For an enumeration, the first and last constructors listed in the
@data@ declaration are the bounds. For a type with a single
constructor, the constructor is applied to the bounds for the
constituent types. For example, the following datatype:
\bprog
@
data Pair a b = Pair a b deriving Bounded
@
\eprog
would generate the following @Bounded@ instance:
\bprog
@
instance (Bounded a,Bounded b) => Bounded (Pair a b) where
minBound = Pair minBound minBound
maxBound = Pair maxBound maxBound
@
\eprog
\subsection{Derived instances of @Read@ and @Show@}
\label{derived-text}
\indexdi{Read}
\indexdi{Show}
The class methods automatically introduced by derived instances
of @Read@ and @Show@ are @showsPrec@\indextt{showsPrec},
@readsPrec@\indextt{readsPrec},
@showList@\indextt{showList}, and @readList@\indextt{readList}.
They are used to coerce values into strings and parse strings into
values.
The function @showsPrec d x r@ accepts a precedence level @d@
(a number from @0@ to @11@), a value @x@, and a string @r@.
It returns a string representing @x@ concatenated to @r@.

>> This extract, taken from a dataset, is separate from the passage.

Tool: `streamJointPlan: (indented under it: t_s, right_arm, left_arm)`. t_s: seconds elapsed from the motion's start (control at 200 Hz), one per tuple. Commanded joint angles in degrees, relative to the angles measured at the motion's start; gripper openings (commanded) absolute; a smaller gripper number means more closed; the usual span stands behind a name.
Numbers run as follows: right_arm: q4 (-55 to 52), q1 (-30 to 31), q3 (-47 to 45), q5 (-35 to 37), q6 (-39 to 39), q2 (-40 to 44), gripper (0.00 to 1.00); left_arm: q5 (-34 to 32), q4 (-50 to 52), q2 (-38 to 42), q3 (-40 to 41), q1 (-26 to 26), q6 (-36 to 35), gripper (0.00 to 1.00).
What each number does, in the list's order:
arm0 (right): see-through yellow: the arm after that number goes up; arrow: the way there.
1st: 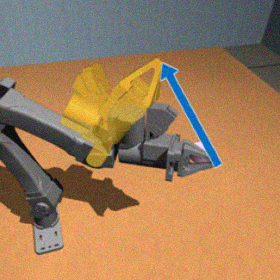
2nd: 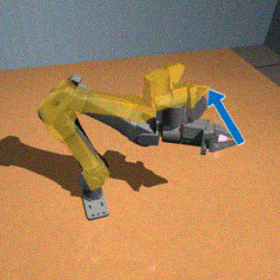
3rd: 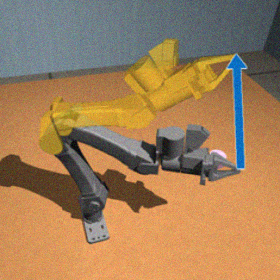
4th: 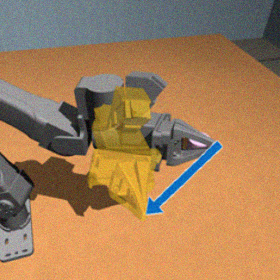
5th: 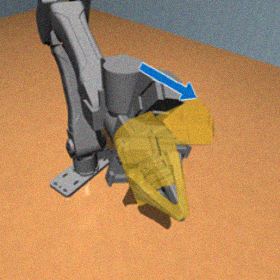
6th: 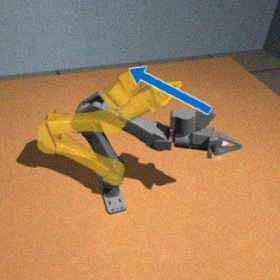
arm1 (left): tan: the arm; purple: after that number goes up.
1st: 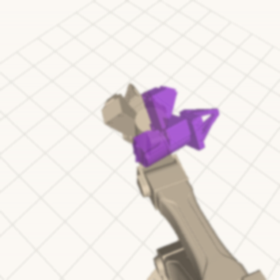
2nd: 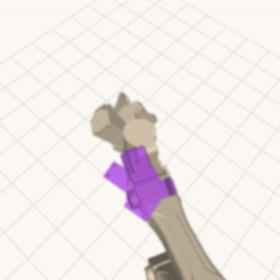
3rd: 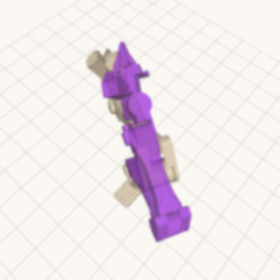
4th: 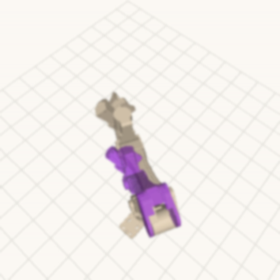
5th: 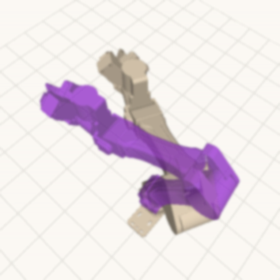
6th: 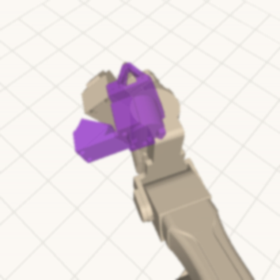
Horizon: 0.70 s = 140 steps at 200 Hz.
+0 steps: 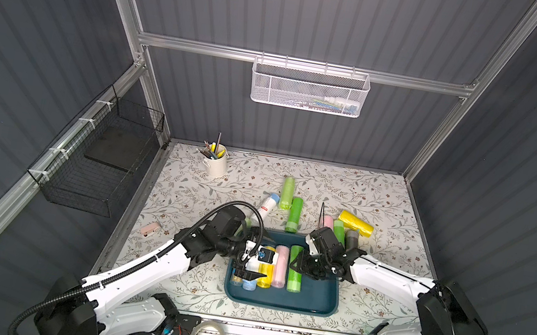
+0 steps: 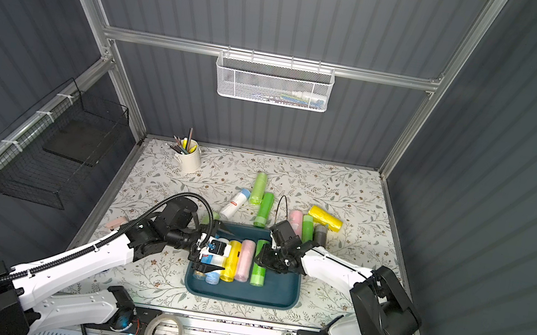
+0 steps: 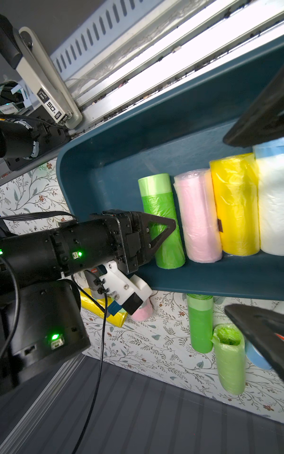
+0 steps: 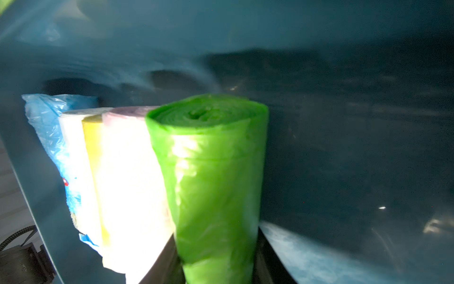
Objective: Put the roll of trash bags into the storage box
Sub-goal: Place the roll of trash bags in the storage box.
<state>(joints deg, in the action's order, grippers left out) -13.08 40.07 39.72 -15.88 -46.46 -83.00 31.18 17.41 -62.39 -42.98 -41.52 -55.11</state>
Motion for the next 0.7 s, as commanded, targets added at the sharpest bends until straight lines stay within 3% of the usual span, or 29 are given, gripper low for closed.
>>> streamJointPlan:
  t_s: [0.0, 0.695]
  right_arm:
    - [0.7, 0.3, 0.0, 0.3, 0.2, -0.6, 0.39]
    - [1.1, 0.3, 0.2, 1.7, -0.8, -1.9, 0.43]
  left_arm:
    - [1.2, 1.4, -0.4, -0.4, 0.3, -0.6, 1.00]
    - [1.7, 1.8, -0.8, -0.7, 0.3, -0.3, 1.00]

@showsPrec@ satisfies the law:
\[
"@showsPrec d x r ++ s == showsPrec d x (r ++ s)@"
\]
The representation will be enclosed in parentheses if the precedence
of the top-level constructor in @x@ is less than @d@. Thus,
if @d@ is @0@ then the result is never surrounded in parentheses; if
@d@ is @11@ it is always surrounded in parentheses, unless it is an
atomic expression (recall that function application has precedence @10@).
The extra parameter @r@ is essential if tree-like
structures are to be printed in linear time rather than time quadratic
in the size of the tree.
The function @readsPrec d s@ accepts a precedence level @d@ (a number
from @0@ to @10@) and a string @s@, and attempts to parse a value
from the front of the string, returning a list of (parsed value, remaining string) pairs.

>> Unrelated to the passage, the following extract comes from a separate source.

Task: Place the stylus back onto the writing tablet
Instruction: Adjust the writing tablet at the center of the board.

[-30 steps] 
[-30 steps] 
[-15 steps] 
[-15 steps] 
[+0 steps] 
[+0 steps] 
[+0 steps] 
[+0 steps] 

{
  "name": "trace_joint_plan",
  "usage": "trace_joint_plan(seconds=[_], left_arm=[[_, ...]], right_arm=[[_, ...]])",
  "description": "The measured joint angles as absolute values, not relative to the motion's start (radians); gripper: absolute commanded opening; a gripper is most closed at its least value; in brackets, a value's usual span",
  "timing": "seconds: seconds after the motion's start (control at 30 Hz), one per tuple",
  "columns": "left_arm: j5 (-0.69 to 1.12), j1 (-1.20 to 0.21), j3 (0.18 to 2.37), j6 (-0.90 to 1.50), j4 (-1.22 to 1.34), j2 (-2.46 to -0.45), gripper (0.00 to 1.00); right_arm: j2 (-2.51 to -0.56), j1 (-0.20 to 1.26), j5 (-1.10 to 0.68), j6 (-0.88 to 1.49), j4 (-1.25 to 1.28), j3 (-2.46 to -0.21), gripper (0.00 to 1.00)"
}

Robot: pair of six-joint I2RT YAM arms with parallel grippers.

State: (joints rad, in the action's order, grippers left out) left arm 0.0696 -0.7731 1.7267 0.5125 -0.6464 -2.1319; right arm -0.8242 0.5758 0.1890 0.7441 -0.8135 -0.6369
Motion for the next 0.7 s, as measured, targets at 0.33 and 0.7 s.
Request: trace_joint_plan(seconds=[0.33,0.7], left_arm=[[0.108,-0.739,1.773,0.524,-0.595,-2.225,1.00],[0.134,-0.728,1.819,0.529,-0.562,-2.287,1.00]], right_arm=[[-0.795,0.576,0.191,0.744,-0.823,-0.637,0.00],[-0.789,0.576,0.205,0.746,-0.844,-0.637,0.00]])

If there is no successful parse, the returned list is empty.
Parsing of an un-parenthesised infix operator application succeeds only
if the precedence of the operator is greater than or equal to @d@.
It should be the case that
\begin{center}
@(x,"")@ is an element of @(readsPrec d (showsPrec d x ""))@
\end{center}
That is, @readsPrec@ should be able to parse the string produced
by @showsPrec@, and should deliver the value that @showsPrec@ started
with.
@showList@ and @readList@ allow lists of objects to be represented
using non-standard denotations. This is especially useful for strings
(lists of @Char@).
%Because a string is a list of characters, @showsPrec@ of a string
%such as @"abc"@ will result in the string
%@"[@\fwq@a@\fwq @,@ \fwq@b@\fwq @,@ \fwq@c@\fwq @]"@. Because
%@"\"abc\""@ would be a better representation,
%the operators @showList@
%and @readList@ are provided in the class @Text@ for coercing {\em
%lists} of values to and from strings. In particular, @showsPrec@ of a
%string will yield the verbose form above, and @showList@ will yield
%the compact version. For most other datatypes, @showList@ and
%@readList@ will yield the same result as @showsPrec@ and @readsPrec@.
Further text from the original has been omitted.